Last year, in July, I hit a really low patch with my anxiety. My anxiety which, I thought, was getting better. In a way it was – at least I wasn’t scared to do EVERYTHING anymore. But deep down, I knew I was stuck. I had reached a wall that I just WASN’T getting past. My life felt completely halted but my anxiety and all the things I never thought I’d never be able to do and all the “normal” life I never thought I’d have again.
After a pretty severe bout of health anxiety which had me crying to my nurse, she promptly made me an appointment with the doctor to discuss medication and additional therapy. I’ve said it before but I cannot fault the care I received from my nurse and doctor during that period. They were so on the ball with everything and genuinely cared about my well-being.
So, after 8 years of refusing medication on the grounds of:
- I was scared of the side effects and
- I wanted to BEAT THIS ON MY OWN
- Being on my high horse
I finally started Citalopram – a common SSRI used for depression and anxiety disorders. I finally caved. And in a way, it felt freeing to finally admit and accept that I did need extra help, despite for so long convincing myself and everyone around me that I was “better”. I wasn’t. And anxiety medication taught me that more than anything.

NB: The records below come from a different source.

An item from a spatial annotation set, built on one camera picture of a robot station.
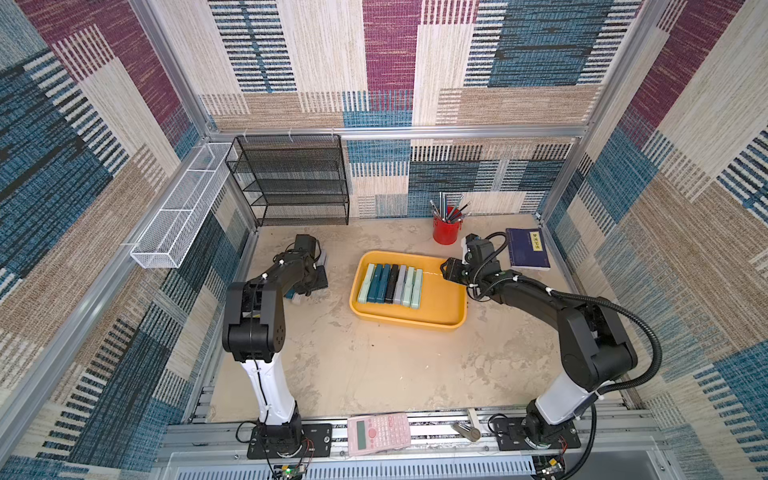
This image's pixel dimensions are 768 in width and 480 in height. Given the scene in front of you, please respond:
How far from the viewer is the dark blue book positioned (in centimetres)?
107

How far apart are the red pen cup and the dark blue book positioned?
0.72 feet

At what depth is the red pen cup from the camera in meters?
1.08
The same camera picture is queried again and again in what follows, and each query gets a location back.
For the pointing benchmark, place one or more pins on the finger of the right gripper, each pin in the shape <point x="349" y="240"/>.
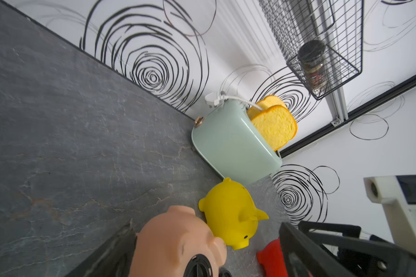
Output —
<point x="374" y="257"/>

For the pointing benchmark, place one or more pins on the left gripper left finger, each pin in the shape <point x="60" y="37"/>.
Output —
<point x="113" y="258"/>

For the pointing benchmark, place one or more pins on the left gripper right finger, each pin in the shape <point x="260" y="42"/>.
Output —
<point x="304" y="257"/>

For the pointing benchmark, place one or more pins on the pink piggy bank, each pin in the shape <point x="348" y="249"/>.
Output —
<point x="178" y="244"/>

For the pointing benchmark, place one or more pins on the yellow piggy bank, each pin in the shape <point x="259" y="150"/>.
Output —
<point x="231" y="213"/>

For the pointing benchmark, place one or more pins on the red piggy bank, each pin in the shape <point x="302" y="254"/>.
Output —
<point x="272" y="260"/>

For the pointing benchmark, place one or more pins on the black plug near yellow pig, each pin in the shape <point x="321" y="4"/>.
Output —
<point x="225" y="273"/>

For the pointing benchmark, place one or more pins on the front toast slice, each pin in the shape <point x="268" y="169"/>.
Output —
<point x="275" y="124"/>

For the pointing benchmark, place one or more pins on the toast slice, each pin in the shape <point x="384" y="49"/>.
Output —
<point x="275" y="124"/>
<point x="268" y="101"/>

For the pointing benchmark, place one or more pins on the mint green toaster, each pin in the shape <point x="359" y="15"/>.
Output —
<point x="228" y="141"/>

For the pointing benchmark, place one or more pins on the back toast slice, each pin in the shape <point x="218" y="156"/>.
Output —
<point x="268" y="101"/>

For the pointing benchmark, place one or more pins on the small jars in basket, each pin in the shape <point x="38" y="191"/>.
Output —
<point x="312" y="59"/>

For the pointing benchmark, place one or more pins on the black wire wall basket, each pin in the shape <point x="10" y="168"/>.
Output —
<point x="338" y="24"/>

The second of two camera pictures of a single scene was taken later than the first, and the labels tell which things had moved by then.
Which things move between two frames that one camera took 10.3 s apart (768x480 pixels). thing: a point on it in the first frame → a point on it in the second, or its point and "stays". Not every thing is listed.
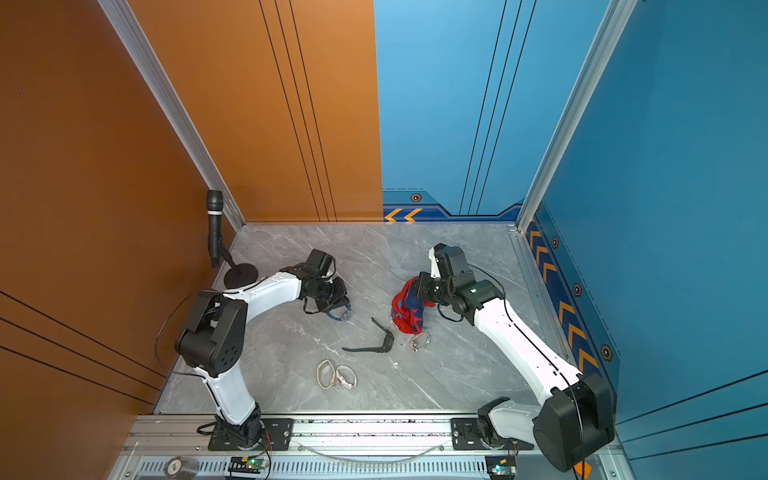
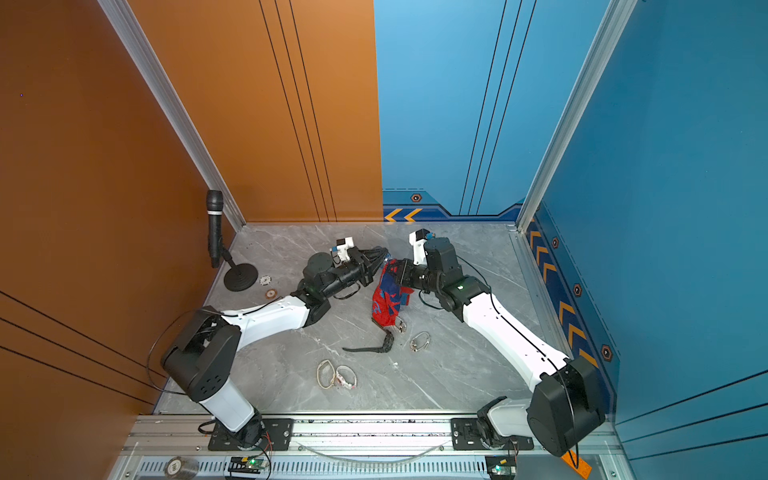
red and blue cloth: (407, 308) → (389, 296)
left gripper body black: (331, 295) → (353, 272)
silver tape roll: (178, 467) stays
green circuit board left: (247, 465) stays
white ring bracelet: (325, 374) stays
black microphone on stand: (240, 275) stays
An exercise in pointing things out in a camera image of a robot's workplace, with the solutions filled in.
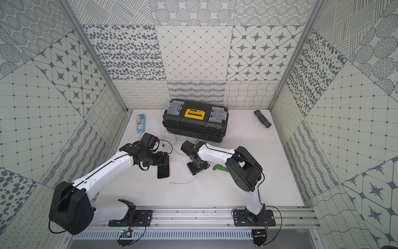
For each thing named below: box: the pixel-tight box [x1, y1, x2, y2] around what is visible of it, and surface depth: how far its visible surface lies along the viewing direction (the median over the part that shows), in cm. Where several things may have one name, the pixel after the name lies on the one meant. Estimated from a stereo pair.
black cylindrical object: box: [253, 109, 272, 129], surface depth 115 cm
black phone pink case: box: [157, 161, 170, 179], surface depth 90 cm
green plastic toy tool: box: [212, 163, 230, 173], surface depth 92 cm
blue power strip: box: [136, 113, 147, 134], surface depth 110 cm
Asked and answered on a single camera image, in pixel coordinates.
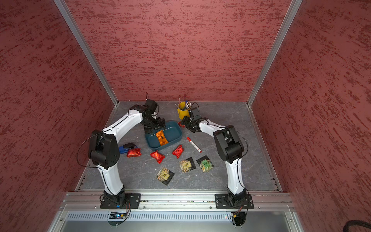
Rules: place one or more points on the black yellow tea pouch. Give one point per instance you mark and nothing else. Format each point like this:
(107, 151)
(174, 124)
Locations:
(187, 165)
(165, 176)

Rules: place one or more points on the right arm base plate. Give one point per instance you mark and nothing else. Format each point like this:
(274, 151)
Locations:
(221, 200)

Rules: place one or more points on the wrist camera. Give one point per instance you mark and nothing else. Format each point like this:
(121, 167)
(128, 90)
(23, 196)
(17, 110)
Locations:
(152, 106)
(194, 114)

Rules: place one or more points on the teal plastic storage box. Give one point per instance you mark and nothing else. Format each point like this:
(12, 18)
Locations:
(172, 132)

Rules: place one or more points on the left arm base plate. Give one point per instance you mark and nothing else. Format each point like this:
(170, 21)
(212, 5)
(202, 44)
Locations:
(132, 200)

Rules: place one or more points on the aluminium front rail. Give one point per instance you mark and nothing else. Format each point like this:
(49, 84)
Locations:
(179, 200)

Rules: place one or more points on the yellow pen cup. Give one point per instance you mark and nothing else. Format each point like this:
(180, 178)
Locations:
(183, 109)

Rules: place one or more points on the red foil tea bag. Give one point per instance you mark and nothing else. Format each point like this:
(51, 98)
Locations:
(157, 156)
(136, 152)
(178, 151)

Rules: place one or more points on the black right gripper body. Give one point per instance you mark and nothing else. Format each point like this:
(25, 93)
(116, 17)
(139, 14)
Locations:
(189, 123)

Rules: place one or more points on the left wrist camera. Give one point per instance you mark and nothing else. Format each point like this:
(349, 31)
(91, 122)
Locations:
(152, 106)

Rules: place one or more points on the black green tea pouch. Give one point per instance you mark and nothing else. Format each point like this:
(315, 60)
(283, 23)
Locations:
(205, 163)

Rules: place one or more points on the orange foil tea bag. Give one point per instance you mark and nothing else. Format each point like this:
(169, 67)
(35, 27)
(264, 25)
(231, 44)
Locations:
(161, 138)

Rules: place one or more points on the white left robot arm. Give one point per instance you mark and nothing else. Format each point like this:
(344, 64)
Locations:
(104, 150)

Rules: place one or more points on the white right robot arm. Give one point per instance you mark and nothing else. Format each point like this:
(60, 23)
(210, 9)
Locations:
(230, 149)

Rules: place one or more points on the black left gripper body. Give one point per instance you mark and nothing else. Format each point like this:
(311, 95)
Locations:
(152, 123)

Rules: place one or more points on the red white marker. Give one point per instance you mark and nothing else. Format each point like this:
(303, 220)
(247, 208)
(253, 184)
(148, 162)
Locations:
(195, 146)

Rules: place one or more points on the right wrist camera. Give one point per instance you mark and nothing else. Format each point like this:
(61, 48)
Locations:
(194, 114)

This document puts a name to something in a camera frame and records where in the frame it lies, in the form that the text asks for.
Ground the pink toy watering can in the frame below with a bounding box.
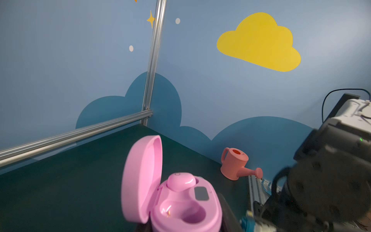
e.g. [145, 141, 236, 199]
[220, 148, 263, 181]

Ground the aluminium back frame rail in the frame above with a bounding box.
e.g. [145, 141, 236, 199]
[1, 110, 153, 167]

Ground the front aluminium rail bed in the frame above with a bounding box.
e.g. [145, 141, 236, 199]
[247, 176, 270, 216]

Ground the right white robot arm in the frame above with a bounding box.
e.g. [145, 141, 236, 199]
[254, 99, 371, 232]

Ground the pink earbud charging case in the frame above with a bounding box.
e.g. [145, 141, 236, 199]
[121, 135, 222, 232]

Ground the aluminium right frame post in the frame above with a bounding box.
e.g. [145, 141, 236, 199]
[142, 0, 167, 112]

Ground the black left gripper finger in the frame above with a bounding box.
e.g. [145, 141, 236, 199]
[217, 193, 243, 232]

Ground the blue toy garden fork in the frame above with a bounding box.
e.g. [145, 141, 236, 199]
[260, 179, 272, 195]

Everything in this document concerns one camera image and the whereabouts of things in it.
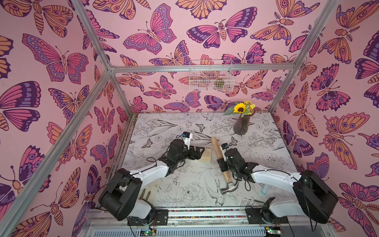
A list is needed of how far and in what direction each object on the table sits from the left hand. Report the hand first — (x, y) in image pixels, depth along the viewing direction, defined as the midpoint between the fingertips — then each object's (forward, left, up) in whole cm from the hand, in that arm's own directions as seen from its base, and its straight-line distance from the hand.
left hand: (201, 147), depth 85 cm
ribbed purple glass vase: (+20, -28, -3) cm, 35 cm away
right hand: (-3, -12, -8) cm, 14 cm away
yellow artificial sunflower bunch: (+20, -27, +13) cm, 36 cm away
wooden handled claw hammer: (-18, -17, -11) cm, 27 cm away
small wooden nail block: (0, -3, -10) cm, 11 cm away
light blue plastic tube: (-19, -35, -12) cm, 42 cm away
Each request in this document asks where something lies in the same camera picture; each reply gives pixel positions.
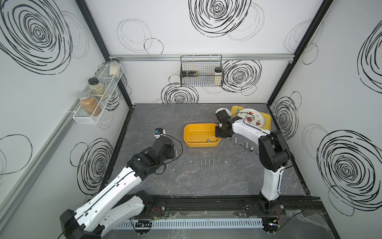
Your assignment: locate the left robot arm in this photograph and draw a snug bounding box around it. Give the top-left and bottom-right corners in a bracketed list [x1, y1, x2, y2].
[60, 127, 176, 239]

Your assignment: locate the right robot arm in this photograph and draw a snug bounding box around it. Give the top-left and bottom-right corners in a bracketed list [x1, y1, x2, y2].
[215, 108, 292, 215]

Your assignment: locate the yellow storage box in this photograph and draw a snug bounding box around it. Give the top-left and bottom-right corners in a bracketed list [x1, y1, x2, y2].
[184, 123, 221, 147]

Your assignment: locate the orange white bowl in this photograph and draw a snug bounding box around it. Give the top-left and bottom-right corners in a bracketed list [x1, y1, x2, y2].
[215, 108, 231, 118]

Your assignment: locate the watermelon pattern plate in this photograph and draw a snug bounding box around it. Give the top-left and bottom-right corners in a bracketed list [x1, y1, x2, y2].
[237, 109, 266, 128]

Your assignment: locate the yellow serving tray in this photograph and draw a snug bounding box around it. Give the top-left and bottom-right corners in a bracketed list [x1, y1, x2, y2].
[230, 106, 272, 130]

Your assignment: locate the dark item in basket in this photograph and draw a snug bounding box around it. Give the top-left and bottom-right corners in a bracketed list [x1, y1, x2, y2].
[181, 70, 199, 77]

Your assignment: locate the brown spice jar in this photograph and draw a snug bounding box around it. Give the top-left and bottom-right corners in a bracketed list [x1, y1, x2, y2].
[78, 92, 102, 116]

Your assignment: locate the green herb jar black lid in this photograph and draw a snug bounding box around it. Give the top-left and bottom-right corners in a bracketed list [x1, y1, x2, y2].
[88, 77, 108, 101]

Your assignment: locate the white jar on shelf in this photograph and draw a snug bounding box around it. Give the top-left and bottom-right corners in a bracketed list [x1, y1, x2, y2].
[109, 58, 120, 77]

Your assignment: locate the jar in wire basket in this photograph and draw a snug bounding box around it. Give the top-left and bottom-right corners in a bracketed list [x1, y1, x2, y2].
[214, 66, 223, 86]

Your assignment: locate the black wire basket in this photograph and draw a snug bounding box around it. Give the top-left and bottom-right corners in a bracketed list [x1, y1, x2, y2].
[180, 59, 224, 87]

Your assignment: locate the white wire wall shelf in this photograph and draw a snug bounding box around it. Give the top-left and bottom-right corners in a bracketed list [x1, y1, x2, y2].
[73, 60, 124, 130]

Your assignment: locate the aluminium wall rail back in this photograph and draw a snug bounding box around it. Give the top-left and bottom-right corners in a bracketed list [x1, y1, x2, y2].
[109, 53, 295, 61]

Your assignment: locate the aluminium wall rail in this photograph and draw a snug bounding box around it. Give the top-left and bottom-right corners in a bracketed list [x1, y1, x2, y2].
[1, 100, 80, 230]
[109, 53, 295, 61]

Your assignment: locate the left corner frame post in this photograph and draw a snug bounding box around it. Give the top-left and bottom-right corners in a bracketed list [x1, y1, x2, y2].
[75, 0, 135, 109]

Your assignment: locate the white slotted cable duct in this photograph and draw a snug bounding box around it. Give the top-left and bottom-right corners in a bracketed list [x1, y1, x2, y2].
[115, 218, 264, 230]

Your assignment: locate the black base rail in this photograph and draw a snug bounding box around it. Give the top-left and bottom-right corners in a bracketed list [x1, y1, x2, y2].
[138, 195, 324, 218]

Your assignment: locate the black corner frame post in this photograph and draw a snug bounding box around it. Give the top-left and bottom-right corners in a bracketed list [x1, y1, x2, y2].
[267, 0, 334, 107]

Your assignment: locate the aluminium wall rail left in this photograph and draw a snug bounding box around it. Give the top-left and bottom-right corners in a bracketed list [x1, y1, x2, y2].
[1, 100, 80, 230]

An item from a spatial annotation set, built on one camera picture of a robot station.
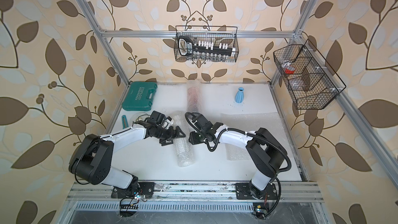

So in July, I started Citalopram. I was put on a tiny 10mg dose to start which is apparently quite common to get your body used to the change in hormones etc, which I stayed on for around 2 months. A little longer than average because I was still worried about the side effects of a heavier dose and I also had a holiday planned, which I didn’t want ruined by nausea or feeling dizzy.
I didn’t have to worry because my side effects were very minimal – even when I did up my dose to the therapeutic dose of 20mg. I felt a little sick occasionally but nothing ground breaking. My main side effect was a dry mouth which I was warned could happen. I’ve never peed so much in my life because I can’t stop drinking!
So point 1) of being scared of the side effects: COMPLETE.
Of course this is a strong medication and everyone reacts differently. Some people have very little side effects and others have loads but considering asking for Citalopram is certainly not a decision you should make based on someone else’s experience.
As for the high horse… Well… I had been well and truly kicked off of mine. I’ve always wanted to “beat” this anxiety on my own – only with the help of therapists (the one I saw years ago was incredibly helpful) and herbal remedies such as Bachs and Kalms. I wanted to stay away from medication at all costs.
8 years I lived with this attitude. And whilst yes, I did get better over time, like I said, I’d hit that wall. I wasn’t progressing any further.
Until I started medication. And truthfully, I’m kicking myself that I didn’t get down off that bloody horse sooner.
Medication has been a life starter for me. This tiny white pill has given me my life back. Of course there’s been other contributing factors, such as extra group counselling and making new friends through the course. But I wouldn’t have gotten anywhere without this medication.
Over the last 6 months I’ve:
- Gone out for tea and cake by myself – something I haven’t been able to do in almost a decade
- Took myself on a solo cinema trip – one of my 2020 goals!
- I’ve started driving again. My anxiety made it impossible for me to drive but now I’m driving places on my own with little to no anxiety. Something I never thought I’d be able to do again.
- I’ve booked a trip away by myself. Something I wouldn’t have been able to even fathom a year ago.
- Started a new exercise programme and I’m getting fitter and healthier than I have been in years.
- I’m making more plans than ever and the best part, is that I’m not dreading them anymore. Before Citalopram, although I could make plans and go out, there was always a part of me that dreaded it because I knew I was going to get so anxious.
- I’ve started to enjoy my life. Finally. For the first time in almost a decade, I AM LIVING. Not just sitting in my bedroom, existing.
I am in a better place mentally than I have been in a very long time. I mean… almost a decade long time. The second half of 2019 was the most transformative time of my life. I feel like it was laying the foundations for me for 2020 and beyond. What a time for a transformation. A new year. A new decade.
I’m not sitting here trying to sway you either way. Medication for mental illness is an incredibly personal thing that only you and your doctor should be making informed decisions about. But I think it’s important to share your stories. I’ve been on both sides of the coin and I know what works best for me now. And that’s all you can do – find what works best for YOU, whether that’s medication, therapy or even the stereotypically “bad” coping mechanisms, like finding the best payout casinos – I’m not one to judge. If you do it within moderation and are careful, then that’s fine.